It would be more useful if there were a set of concrete privacy and security requirements that a protocol needed to satisfy, such a review would be able to say whether a standard was achieved or not. It might be the case that there are subjective elements to a review, but there should also be a minimum bar that each protocol needs to clear.
This goes beyond the present set of requirements in the current inclusion criteria. I don't have a comprehensive list to hand, but one should be possible to develop. And once developed, that list should be in the spec. For instance, does the protocol depend on phoning home? Does the protocol (or the formats it conveys) guarantee unlinkability of presentations? Or - given that unlinkability doesn't make sense for some use cases - under what conditions does the API require the protocol provide unlinkability? What sort of transparency affordances does the protocol include? What sorts of covert channels are acceptable?
Selective disclosure is a fundamental technique for data minimization that allows holders to share the minimum required information that is requested by a verifier. Protocols are expected to facilitate selective disclosure by allowing the verifier to specify the exact claims needed.

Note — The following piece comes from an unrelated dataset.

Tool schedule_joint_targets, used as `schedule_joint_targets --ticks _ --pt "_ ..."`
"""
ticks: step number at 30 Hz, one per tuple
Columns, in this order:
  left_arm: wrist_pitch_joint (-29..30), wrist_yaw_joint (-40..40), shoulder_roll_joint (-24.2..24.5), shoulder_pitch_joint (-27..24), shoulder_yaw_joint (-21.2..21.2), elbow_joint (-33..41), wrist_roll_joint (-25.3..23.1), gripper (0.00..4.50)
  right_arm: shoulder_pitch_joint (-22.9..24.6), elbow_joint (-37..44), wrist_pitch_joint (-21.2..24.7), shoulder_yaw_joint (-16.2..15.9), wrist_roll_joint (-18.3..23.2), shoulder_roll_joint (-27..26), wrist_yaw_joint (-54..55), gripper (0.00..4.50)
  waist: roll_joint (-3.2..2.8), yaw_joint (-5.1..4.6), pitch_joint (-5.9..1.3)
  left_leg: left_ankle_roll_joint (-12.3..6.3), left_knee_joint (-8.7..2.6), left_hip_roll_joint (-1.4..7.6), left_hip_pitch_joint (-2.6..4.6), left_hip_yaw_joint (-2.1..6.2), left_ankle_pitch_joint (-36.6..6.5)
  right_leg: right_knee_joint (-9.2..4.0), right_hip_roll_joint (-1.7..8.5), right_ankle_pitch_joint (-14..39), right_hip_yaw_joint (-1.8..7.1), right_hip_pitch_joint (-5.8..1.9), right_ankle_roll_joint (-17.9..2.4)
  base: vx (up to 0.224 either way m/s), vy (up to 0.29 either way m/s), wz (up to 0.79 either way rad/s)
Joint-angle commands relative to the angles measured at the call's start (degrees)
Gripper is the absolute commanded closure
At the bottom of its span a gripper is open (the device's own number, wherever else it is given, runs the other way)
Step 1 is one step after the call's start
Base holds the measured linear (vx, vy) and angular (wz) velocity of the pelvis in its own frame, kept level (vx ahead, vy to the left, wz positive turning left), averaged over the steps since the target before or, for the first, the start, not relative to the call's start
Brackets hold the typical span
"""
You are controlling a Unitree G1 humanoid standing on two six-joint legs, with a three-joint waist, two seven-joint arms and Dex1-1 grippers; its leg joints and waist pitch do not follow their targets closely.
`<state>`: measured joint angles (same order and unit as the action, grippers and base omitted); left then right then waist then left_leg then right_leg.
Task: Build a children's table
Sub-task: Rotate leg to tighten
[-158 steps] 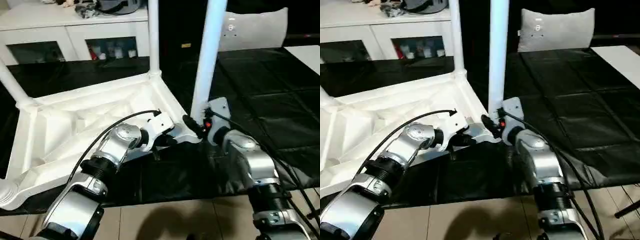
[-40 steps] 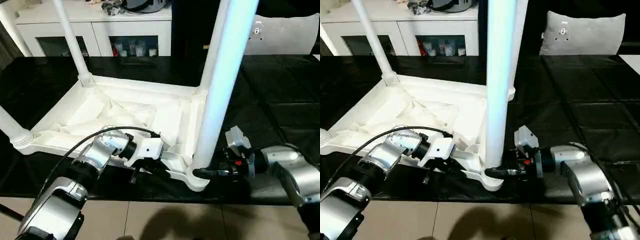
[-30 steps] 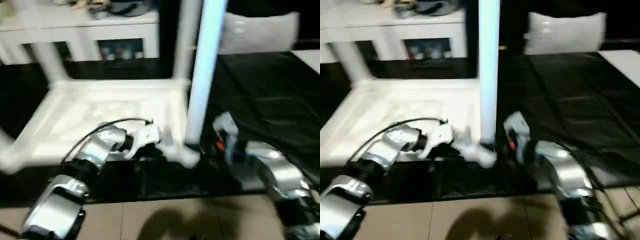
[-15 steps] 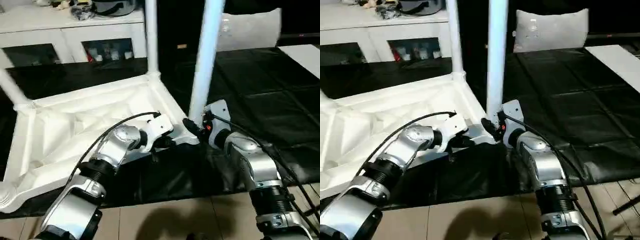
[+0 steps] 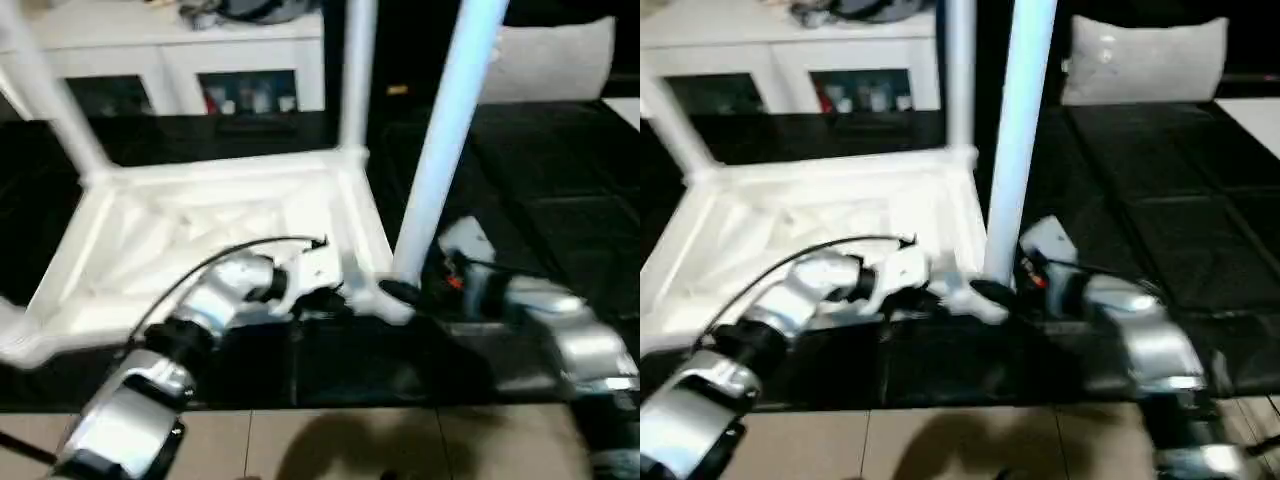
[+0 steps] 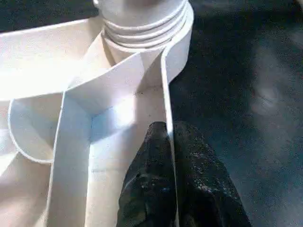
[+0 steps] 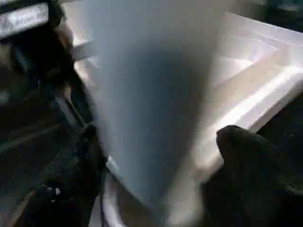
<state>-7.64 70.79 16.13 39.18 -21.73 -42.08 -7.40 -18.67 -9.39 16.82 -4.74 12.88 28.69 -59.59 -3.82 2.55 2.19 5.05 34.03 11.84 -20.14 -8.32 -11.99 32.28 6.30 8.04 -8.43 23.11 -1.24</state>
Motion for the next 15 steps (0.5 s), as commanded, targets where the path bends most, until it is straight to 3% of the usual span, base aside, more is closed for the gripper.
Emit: schedule_joint_targets --ticks 1,9,10,13,15 --pt "-3.99 4.64 0.68 0.46 -3.13 0.03 -0.8 4.5 -0.07 1.45 -1.1 -0.93 1.59 1.77 -5.9 0.52 1.02 0.12 -3.85 -7.46 -3.58 1.03 -0.66 -0.8 -8.17 -3.07 2.23 14.52 3.02 -4.24 -10.5 0.0 0.0 0.0" --pt "-7.56 10.86 1.49 0.16 -4.74 0.41 0.36 4.5 -0.79 1.11 0.09 -3.0 5.08 4.42 -15.59 0.77 1.09 1.4 -4.01 -7.55 -3.42 1.18 -0.56 -0.86 -6.59 -2.79 2.28 14.01 3.11 -4.05 -11.01 0.0 0.0 0.0" --pt "-7.59 10.92 1.5 0.15 -4.76 0.42 0.38 4.5 -0.79 1.11 0.11 -3.03 5.1 4.45 -15.67 1.11 1.27 1.59 -3.95 -7.44 -3.44 1.13 -0.58 -0.88 -7.03 -2.87 2.29 14.94 3.07 -4.09 -10.79 0.0 0.0 0.0" --pt "-8.78 13.38 2.36 -0.17 -5.7 1.13 0.41 4.5 -0.95 0.99 1.03 -4.53 5.73 5.36 -18.8 1.19 1.24 1.88 -3.87 -7.09 -3.49 1.19 -0.52 -0.93 -7.57 -3.04 2.32 16.66 3.14 -3.98 -10.16 0.0 0.0 0.0" --pt "-9.7 14.95 2.91 -0.39 -6.11 1.51 0.59 4.5 -1.18 0.95 1.73 -5.5 5.9 5.61 -20.78 1.47 1.22 2.32 -3.79 -6.43 -3.59 1.23 -0.4 -0.95 -8.65 -3.18 2.32 18.26 3.18 -3.87 -9.64 0.0 0.0 0.0"
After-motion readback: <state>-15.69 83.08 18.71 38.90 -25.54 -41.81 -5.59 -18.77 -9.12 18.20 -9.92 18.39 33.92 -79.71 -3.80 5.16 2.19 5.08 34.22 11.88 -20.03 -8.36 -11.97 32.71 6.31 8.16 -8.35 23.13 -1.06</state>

Unlinkability is a property that ensures that, if a user presents attributes from a credential multiple times, verifiers cannot link these separate presentations to conclude they concern the same user (verifier-verifier linkability), or that verifiers can not collude with issuers to report the exchange of a credential from a wallet to the issuer (verifier-issuer linkability). The former is a property that can be maintained by the wallet and issuer, e.g. through issuing fresh credentials for individual verifiers.
While the latter is achievable, e.g. through Zero-Knowledge Proofs, design choices of the API such as encrypted responses make it impossible for a user agent to prove that verifier-issuer unlinkability was achieved in practice. Nonetheless, protocols are requested to limit linkability wherever possible.
Note that unlinkability is exclusively a consideration for attributes that can not be linked to a specific user identity. Inherently linkable attributes such as names, driver's license numbers or phone numbers do not benefit from unlinkability.
Through the Digital Credentials API, the user agent can help verifiers and wallets exchange unlinkable attributes, but it can not guarantee that no linkable information is passed between verifiers and wallets. It is recommended that user agents account for this fact in their user permission experience.
Which level of unlinkability is the goal for this API? Can we normatively enforce support for any particular unlinkability features as part of the protocol registry inclusion criteria?
"Phoning home" refers to scenarios where the presentation or verification of a digital credential causes a notification or communication back to the issuer or another central entity, which can lead to tracking and profiling of individuals.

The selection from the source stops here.